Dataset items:
= = =
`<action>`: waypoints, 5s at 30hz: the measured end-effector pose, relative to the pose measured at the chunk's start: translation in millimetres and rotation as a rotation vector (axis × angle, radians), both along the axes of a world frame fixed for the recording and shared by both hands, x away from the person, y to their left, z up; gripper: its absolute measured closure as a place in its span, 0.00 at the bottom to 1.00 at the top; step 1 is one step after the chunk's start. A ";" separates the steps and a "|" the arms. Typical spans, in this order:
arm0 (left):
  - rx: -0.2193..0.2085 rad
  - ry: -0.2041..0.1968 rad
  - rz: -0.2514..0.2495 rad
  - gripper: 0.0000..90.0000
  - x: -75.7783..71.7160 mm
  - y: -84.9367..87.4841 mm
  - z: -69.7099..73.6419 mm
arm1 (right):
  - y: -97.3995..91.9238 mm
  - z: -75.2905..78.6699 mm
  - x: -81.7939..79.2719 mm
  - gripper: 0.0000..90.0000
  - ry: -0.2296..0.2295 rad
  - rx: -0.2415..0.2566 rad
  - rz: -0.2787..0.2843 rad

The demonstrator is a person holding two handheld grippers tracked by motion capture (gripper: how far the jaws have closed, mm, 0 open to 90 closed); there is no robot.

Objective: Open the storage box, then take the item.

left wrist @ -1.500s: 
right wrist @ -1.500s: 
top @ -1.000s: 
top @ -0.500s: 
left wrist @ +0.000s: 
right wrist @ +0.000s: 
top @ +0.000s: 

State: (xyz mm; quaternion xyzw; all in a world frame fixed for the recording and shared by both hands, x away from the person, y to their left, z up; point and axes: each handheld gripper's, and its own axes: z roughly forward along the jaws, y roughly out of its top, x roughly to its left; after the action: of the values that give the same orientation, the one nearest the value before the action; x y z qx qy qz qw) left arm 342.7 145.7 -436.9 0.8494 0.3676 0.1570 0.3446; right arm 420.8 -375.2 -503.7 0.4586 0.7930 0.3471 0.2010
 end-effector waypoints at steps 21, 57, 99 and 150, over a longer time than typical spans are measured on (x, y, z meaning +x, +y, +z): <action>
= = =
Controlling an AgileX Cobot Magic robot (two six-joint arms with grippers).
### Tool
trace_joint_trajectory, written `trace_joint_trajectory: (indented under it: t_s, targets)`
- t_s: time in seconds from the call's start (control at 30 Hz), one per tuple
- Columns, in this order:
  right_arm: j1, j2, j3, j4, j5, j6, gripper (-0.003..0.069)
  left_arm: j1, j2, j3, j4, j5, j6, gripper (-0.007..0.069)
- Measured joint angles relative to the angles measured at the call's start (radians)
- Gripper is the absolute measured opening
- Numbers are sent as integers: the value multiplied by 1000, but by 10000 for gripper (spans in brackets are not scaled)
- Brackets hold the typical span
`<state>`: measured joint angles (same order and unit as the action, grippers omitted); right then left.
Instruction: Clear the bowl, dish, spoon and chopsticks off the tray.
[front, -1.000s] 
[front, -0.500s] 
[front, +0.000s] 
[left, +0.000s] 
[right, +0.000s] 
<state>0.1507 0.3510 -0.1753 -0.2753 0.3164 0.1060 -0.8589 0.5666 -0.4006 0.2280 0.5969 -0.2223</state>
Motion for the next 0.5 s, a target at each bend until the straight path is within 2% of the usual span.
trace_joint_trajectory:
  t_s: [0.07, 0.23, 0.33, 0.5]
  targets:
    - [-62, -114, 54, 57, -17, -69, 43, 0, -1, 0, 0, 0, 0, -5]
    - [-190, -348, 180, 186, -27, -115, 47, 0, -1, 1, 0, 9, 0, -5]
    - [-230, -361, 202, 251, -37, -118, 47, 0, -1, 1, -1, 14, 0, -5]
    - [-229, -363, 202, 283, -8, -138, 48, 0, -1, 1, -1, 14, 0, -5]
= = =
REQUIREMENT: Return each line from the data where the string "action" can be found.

EXERCISE ANSWER:
`<action>`: waypoints, 5s at 30hz: the measured end-effector pose, relative to the pose measured at the chunk's start: translation in millimetres and rotation as a rotation vector (axis × angle, radians), both along the axes of a world frame fixed for the recording and shared by both hands, x away from the person, y to their left, z up; gripper: its absolute measured closure as a place in its span, 0.00 at the bottom to 1.00 at the top; step 1 is one step after the chunk's start. A ";" separates the steps and a "|" the arms. Typical spans, in this order:
State: (xyz mm; quaternion xyzw; all in a world frame fixed for the recording and shared by both hands, x away from the person, y to their left, z up; point and axes: each handheld gripper's, and its own axes: z roughly forward along the jaws, y roughly out of its top, x roughly to its left; after the action: of the values that give the same orientation, the one nearest the value before the action; x y z qx qy qz qw) left arm 342.7 145.7 -436.9 0.8494 0.3676 0.1570 0.3446; right arm 420.8 -375.2 -503.7 0.4586 0.7930 0.3471 0.2010
 end-effector waypoints at steps 21, 57, 99 and 150, over a longer time than typical spans are measured on (x, y, z meaning +x, +y, +z): <action>
`<state>`: measured joint angles (same order and unit as the action, grippers omitted); right then left.

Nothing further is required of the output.